Франсуа посмотрел на напряжённое лицо Марты, которая, похоже, не хотела верить в услышанное.
– Но мы будем близко, не волнуйся.
– Это не может не радовать.
Франсуа незаметно выдохнул. Сарказм – это хороший знак.
III
Мать ехала медленно, оглядываясь по сторонам. Марта понимала, что скорее всего, она ищет либо кафе, либо туалет. Оба варианта её устраивали, и чтобы не испортить матери настроение, Марта предпочитала молчать.
Через пятнадцать минут, девять столбов и три кошки мать свернула на обочину. Они вышли из машины, и женщина направилась к бабульке, одиноко стоящей у дороги. Возле её ног расположились два алюминиевых бидончика, ручки которых были перевязаны тряпками. Сама бабка была одета в тёплый вязаный серый свитер, а голова её была обвязана платком так, что ни один волосок не имел шанса быть замеченным. Марта точно знала, что внутри. Пирожки. Мать решительно направилась к бабке. С людьми, которых мать не знала, она особо не церемонилась и часто даже не здоровалась, всячески избегая элементарной вежливости. А бабульку с пирожками правила приличия и вовсе не заботили, в отличие от продаж.
– С чем пирожки? – выкрикнула мать прямо на ходу.
Бабка заулыбалась и стала судорожно раскрывать бидончики, выпуская густой пар вместе с запахом, сводящим с ума желудок спазмами голода.
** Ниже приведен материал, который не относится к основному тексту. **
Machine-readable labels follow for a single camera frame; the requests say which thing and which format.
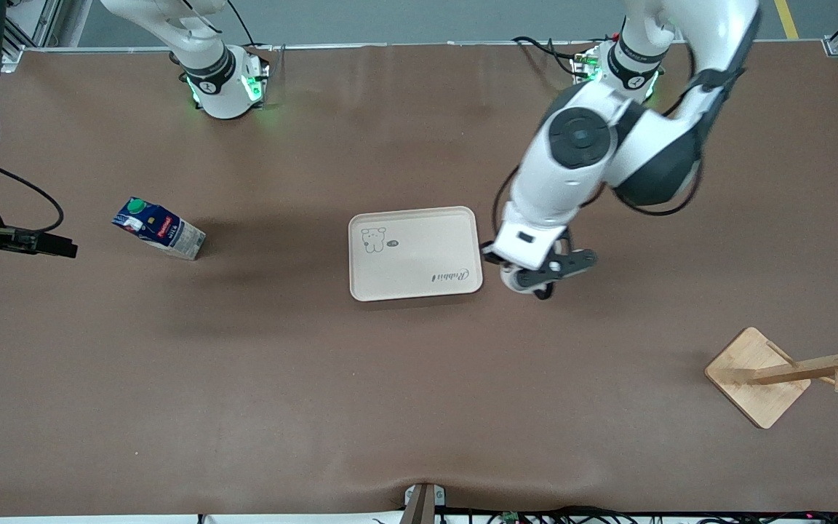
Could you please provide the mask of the blue milk carton green cap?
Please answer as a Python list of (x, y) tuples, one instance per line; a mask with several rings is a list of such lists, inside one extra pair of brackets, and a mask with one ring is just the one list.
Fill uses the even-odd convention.
[(196, 260), (206, 234), (176, 213), (141, 198), (130, 198), (112, 224), (173, 258)]

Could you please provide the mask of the beige plastic tray bear print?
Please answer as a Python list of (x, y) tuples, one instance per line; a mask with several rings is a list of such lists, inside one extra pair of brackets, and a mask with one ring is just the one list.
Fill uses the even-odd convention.
[(468, 295), (482, 288), (478, 223), (465, 206), (360, 213), (347, 226), (356, 301)]

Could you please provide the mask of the brown table mat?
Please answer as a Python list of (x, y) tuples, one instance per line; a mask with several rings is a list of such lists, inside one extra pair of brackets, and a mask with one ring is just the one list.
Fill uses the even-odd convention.
[[(0, 165), (66, 212), (73, 260), (0, 253), (0, 515), (345, 513), (443, 485), (457, 507), (838, 511), (838, 394), (769, 430), (704, 375), (754, 326), (838, 351), (838, 60), (755, 44), (669, 218), (605, 195), (594, 269), (549, 301), (362, 303), (360, 213), (496, 190), (567, 79), (510, 46), (290, 50), (271, 102), (193, 109), (161, 53), (27, 54)], [(206, 234), (173, 258), (130, 198)]]

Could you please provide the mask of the wooden mug stand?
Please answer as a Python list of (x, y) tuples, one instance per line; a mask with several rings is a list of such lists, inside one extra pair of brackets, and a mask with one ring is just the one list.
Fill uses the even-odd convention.
[(749, 326), (709, 362), (704, 374), (756, 428), (768, 430), (815, 382), (838, 394), (838, 352), (797, 360)]
– С рисом и с капустой. Смотри, вот, доченька, смотри, свежие… Только испекла.
Бабка засуетилась, начала поднимать бидончики по очереди, видимо, пытаясь привлечь мать запахом. Но та лишь отмахивалась от пара, собирая по карманам мелочь.
– Три с рисом и три с капустой.
Она даже не спросила Марту о её предпочтениях. Но Марту это никогда особо не расстраивало. Кто ж это спрашивает у детей, что они хотят поесть? Что дают, то и ешь – делов-то.
Вслед за ними подъехал дальнобойщик, забравший всё, что осталось, так что бабулькина смена на сегодня была окончена. Она довольно поковыляла в сторону покосившихся крыш и труб с дымом. Марта с матерью сели прямо на обочине и не спеша приступили к обеду. Мать закурила. Марта с тоской смотрела вслед бабушке. Своей у неё давно не было. Ни одной. Как собственно, и пирожков.
– Хорошо, что хоть у кого-то есть бабушки. И они пекут пирожки.
Марта не заметила, что сказала это вслух. Но мать всё-равно никак не отреагировала. Она глубоко затягивалась сигаретой и смотрела куда-то вдаль, прищурив глаза. От этого она выглядела старше: сухие губы выпускали струйки дыма, а вокруг глаз толпились морщинки.
– Интересно, какая она была молодая? Счастливая? Марте очень хотелось задержать ещё немного образ бабушки в своей голове. Хотя бы так, словами, в разговоре, который с этой женщиной мог превратиться во что угодно: в скандал, в спор, в тихую беседу, полную скрытой агрессии, в набор шуток, среди которых могли быть очень даже ничего, или в молчание. Самым лучшим вариантом, конечно, был последний. На удивление, мать охотно поддержала тему.
– Да не счастливая никакая. Такая же, как все. Родилась и сразу устала.